The subject leads us to the following remarks:

1. There is no form of government better than our own for a virtuous community; and none worse for a vicious community. In a monarchy and an aristocracy, where subjects are held in awe by the terror of military establishments, there is an independent sovereignty, which can augment its power, and enforce submission. But in a republic, rulers are governed while they govern; and in a virtuous republic, the people govern themselves by the ennobling influence of moral principle. Does liberty then consist in exemption from the grasp of despotism, and in doing our own will in accordance with enlightened duty and moral obligation? If this be liberty, where can it be found in perfection, except in a virtuous republic? And what is social happiness? What but the operation and effects of moral principle, of the fear and the love of God, and of the love of man, producing the whole train of social virtues, with their benign results? A moral influence, as it operates only on the reason and the conscience, is of mighty efficacy; operating on the heart, it gives perfection to human character and human happiness. This is not a dream. There is a world where this influence pervades every heart, animates every action, and reigns in the diffusion of universal blessedness. The same influence would bless earth, as well as heaven. And so long as sense and reason are left us, we shall look to this influence to bless this state; and so long as it shall here be felt, earth shall furnish no spot to rival this goodly land in the moral character and social happiness of its inhabitants.

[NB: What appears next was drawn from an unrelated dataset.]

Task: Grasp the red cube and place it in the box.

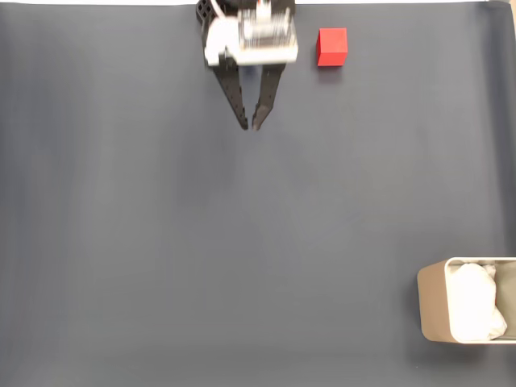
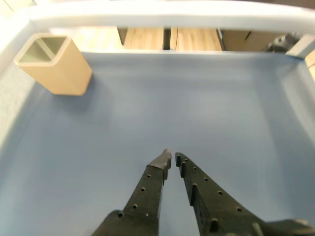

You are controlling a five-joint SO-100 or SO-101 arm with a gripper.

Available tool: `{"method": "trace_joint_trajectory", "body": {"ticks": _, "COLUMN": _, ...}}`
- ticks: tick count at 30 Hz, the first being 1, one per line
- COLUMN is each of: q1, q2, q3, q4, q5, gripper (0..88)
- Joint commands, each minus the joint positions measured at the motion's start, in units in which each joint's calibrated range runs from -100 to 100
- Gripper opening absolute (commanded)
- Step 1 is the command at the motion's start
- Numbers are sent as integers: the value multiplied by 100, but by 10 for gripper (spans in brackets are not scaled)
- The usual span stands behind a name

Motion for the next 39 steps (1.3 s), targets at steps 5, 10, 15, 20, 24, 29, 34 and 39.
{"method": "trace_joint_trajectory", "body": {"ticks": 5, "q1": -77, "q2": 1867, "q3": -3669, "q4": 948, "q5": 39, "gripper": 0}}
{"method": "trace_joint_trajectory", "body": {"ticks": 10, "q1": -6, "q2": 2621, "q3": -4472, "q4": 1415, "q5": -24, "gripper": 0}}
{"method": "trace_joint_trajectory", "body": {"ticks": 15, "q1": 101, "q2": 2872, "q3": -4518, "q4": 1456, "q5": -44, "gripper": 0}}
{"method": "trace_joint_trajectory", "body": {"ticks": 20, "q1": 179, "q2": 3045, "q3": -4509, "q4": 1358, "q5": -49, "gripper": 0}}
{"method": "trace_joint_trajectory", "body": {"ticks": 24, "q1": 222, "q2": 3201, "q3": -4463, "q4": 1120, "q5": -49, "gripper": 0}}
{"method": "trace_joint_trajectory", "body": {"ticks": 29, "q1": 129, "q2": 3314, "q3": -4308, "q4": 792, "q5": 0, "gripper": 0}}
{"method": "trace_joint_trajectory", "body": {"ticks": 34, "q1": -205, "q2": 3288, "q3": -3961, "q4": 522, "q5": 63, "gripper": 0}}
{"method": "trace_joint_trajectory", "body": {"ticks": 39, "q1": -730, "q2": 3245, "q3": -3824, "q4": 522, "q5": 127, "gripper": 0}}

But what is a republic without this influence? The people have no monarch to fear but themselves; no lords to whom they are vassals; their lords are dependent on them. Unlike a monarchy, or an aristocracy, a republic has no power of coercion by which it can reach degradation of principle and character, and compel visible loyalty from a spirit of rebellion. The government is the will of the people, and where that will becomes corrupt, as the prostration of moral sentiment will make it, everything is left to the fury of human passions, unchecked by power, or by principle. At the moment of such deficiency, human selfishness is lawless, and, from its woes, despotism is a welcome refuge. So sure then as a general corruption of moral sentiment shall pervade this republic, those principles of human nature which, unchecked, will invade human peace and happiness, will be found in the full play of their deadliest energies, in these fields, and streets, and dwellings, where all is now peace and joy. Then, highly as we prize our political institutions, grateful as we ought to be to heaven for the blessings they impart, should welcome monarchy, aristocracy, despotism, anything but a corrupt republic.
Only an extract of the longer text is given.